Clara lay in exactly the same position. He thought her eyelids had swollen a little. There was something horribly fetuslike about the swollen eyelids and the expressionless mouth. The doctor told him that her blood pressure had decreased slightly, which was a bad sign, but so far as her heart went, she seemed to be holding her own.
“Do you think she’ll live?”
“I just can’t answer that question. She took enough to kill her, if you hadn’t brought her here. We should know in another forty-eight hours.”
“Forty-eight hours!”
“The coma could last even longer, but if it does I doubt if she’ll pull out.”
Around nine o’clock Walter drove to New York. His suitcase was still in the back of the car, and he got his briefcase out of it before he went up to the office.
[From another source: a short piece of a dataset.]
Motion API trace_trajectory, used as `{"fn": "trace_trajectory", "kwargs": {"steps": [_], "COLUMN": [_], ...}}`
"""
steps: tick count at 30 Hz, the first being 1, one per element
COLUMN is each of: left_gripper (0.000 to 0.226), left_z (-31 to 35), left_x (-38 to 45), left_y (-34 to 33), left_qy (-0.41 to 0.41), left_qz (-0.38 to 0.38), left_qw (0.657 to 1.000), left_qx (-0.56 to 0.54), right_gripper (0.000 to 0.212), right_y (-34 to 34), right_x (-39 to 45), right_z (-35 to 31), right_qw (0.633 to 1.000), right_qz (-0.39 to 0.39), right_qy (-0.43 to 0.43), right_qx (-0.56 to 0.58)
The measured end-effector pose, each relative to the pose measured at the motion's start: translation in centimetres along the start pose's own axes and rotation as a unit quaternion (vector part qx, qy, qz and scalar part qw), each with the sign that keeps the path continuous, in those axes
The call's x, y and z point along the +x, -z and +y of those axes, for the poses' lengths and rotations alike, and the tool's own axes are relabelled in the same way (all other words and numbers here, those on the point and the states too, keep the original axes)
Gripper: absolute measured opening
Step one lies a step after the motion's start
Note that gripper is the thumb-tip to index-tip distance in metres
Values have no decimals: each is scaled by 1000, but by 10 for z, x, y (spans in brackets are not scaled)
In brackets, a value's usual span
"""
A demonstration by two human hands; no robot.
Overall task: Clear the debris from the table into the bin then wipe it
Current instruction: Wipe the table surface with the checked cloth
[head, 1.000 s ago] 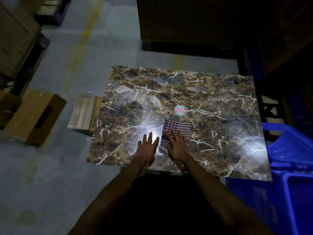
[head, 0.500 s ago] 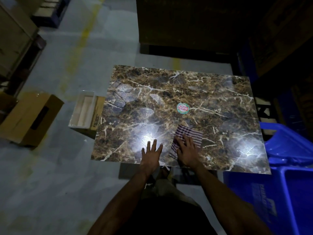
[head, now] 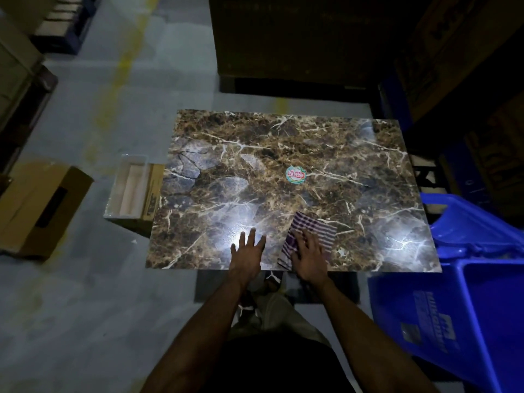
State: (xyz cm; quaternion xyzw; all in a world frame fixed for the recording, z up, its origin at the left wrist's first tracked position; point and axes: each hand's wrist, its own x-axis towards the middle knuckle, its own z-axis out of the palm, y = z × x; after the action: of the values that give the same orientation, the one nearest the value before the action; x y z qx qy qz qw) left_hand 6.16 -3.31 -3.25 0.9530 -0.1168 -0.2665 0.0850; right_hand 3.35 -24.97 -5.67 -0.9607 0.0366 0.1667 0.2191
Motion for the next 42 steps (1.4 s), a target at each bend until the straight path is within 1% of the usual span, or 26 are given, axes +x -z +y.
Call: {"fn": "trace_trajectory", "kwargs": {"steps": [2, 4, 6, 8, 11, 14, 17, 19, 22, 24, 26, 29, 31, 33, 35, 37, 39, 42], "left_gripper": [78, 81, 83, 82, 73, 69, 73, 73, 73, 78, 80, 79, 73, 65, 62, 61, 59, 56], "left_z": [2, 2, 3, 3, 5, 9, 16, 20, 23, 24, 25, 28, 33, 40, 46, 53, 61, 72], "left_x": [0, 0, 0, -2, 1, -2, -10, -13, -14, -14, -12, -11, -10, -9, -7, -4, -2, 4], "left_y": [1, 4, 4, 2, -4, -9, -13, -12, -6, -4, -5, -8, -9, -9, -8, -7, -6, -1], "left_qy": [3, 3, 0, -2, 6, 16, 21, 24, 32, 33, 37, 52, 54, 52, 60, 73, 82, 110], "left_qz": [-2, -4, 3, 7, 11, 9, 15, 11, 11, 8, 10, 19, 14, 14, 14, 14, 16, 18], "left_qw": [1000, 1000, 1000, 1000, 1000, 1000, 1000, 1000, 999, 999, 999, 998, 998, 999, 998, 997, 996, 994], "left_qx": [-3, -6, -2, 0, -16, -19, -6, -10, -20, -24, -30, -25, -13, 10, 17, 10, 10, 5], "right_gripper": [66, 66, 66, 65, 54, 58, 59, 59, 59, 61, 62, 66, 68, 67, 65, 64, 61, 58], "right_y": [-5, -5, -3, 3, 16, 20, 8, 0, 0, 8, 18, 27, 30, 27, 22, 22, 28, 52], "right_x": [-8, -22, -34, -38, -25, -3, 5, -3, -20, -21, -15, 3, 16, 25, 19, 3, -12, -16], "right_z": [-7, -5, 8, 27, 44, 29, 7, 3, 26, 52, 69, 66, 50, 35, 31, 44, 74, 121], "right_qw": [1000, 998, 996, 995, 997, 999, 1000, 1000, 996, 996, 997, 997, 997, 998, 996, 990, 986, 990], "right_qz": [-12, -29, -33, -35, -10, 15, 14, 10, 7, 11, 30, 58, 54, 39, 14, -29, -44, -27], "right_qy": [13, 47, 78, 92, 78, 35, -9, 13, 85, 85, 54, 20, 13, 29, 80, 135, 163, 135], "right_qx": [4, -6, -12, -11, 2, 20, 12, 19, 25, 36, 40, 45, 44, 36, 21, -3, -10, -5]}}
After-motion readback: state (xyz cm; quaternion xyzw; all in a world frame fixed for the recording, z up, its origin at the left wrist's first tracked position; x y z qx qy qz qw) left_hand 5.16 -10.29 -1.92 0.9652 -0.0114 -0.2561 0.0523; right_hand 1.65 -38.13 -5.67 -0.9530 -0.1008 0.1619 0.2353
It seemed to him that he had never intended to go to an hotel with the suitcase, that it was only a prop in his real intent to get out of the house in order to let Clara kill herself without his interference. Walter could not escape the fact that he had known she was going to take the pills. He could tell himself that he hadn’t really thought she would take them, because she hadn’t the other time, but this time had been different—and he knew it. In a sense, he thought, he had killed her—if she died. And therefore he thought he must have wanted to kill her.